Kara Gillian is a young detective in Beaulac, Louisiana.  Also, she summons demons  (Like so many things, summoning isn’ t inherently good or evil; it all depends on what you do with it.)

Her first homocide case is to investigate the apparent return of the Symbol Man, a serial killer who tortures his victims and covers the bodies in occult symbols.  He vanished years ago, but now he’s back and killing at an even faster rate.

Not only does Gillian have to track and stop her killer, she’s also dealing with the fallout after accidentally summoning a Demon Lord named Rhyzkahl, a creature powerful enough to enslave our world if Gillian makes the slightest misstep.

I liked this book a lot.  It fits comfortably into the urban fantasy genre: tough heroine, nasty paranormal threat, a few hot sex scenes, and so on.  Sometimes urban fantasy starts to feel formulaic, but this time it worked well.  Nothing felt gratuitous, and Rowland’s background as a cop gave the book a much-appreciated level of realism.

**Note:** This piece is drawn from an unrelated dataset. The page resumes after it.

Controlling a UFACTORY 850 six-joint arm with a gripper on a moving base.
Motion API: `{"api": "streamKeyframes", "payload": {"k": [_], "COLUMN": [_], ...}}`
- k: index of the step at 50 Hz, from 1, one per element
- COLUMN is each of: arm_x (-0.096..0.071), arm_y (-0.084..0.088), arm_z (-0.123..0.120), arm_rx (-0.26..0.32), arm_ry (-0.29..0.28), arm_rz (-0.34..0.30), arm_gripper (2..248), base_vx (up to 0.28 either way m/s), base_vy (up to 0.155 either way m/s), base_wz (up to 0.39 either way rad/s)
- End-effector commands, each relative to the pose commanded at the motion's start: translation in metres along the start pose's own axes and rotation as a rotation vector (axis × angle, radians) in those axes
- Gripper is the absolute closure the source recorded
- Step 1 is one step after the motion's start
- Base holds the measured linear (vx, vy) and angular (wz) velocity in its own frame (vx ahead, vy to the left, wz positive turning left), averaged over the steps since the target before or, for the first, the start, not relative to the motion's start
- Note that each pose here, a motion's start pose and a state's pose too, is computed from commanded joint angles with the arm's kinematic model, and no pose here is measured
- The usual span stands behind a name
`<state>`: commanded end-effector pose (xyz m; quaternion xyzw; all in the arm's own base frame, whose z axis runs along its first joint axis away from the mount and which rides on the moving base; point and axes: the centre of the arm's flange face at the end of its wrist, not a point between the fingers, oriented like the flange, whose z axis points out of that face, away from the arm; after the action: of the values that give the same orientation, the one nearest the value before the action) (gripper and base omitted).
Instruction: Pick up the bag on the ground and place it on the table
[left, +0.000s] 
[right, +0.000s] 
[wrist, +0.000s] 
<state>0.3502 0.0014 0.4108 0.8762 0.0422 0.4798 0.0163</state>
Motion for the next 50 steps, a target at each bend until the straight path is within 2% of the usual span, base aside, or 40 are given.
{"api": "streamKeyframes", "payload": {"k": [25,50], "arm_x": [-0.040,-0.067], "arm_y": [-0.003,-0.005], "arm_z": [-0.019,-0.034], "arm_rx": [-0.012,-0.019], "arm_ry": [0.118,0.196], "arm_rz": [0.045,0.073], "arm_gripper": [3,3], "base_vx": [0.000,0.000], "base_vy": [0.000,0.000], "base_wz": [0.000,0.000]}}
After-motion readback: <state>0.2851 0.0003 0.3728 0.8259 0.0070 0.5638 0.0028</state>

Plotwise, there were a few times when it felt like Rowland was trying to hard to paint certain characters as suspicions, but overall the story worked really well, maintaining tension and raising the stakes with every chapter.  There were real consequences at the end, and without spoiling that ending, Rowland managed to take one element of the story which could easily have been cliche and write it in a way that made sense and worked.

You can read an excerpt at the Random House site.  And book two, Blood of the Demon [B&N | Mysterious Galaxy | Amazon], comes out today.  I’m looking forward to it.

So, anyone else reading this series?  What do you think?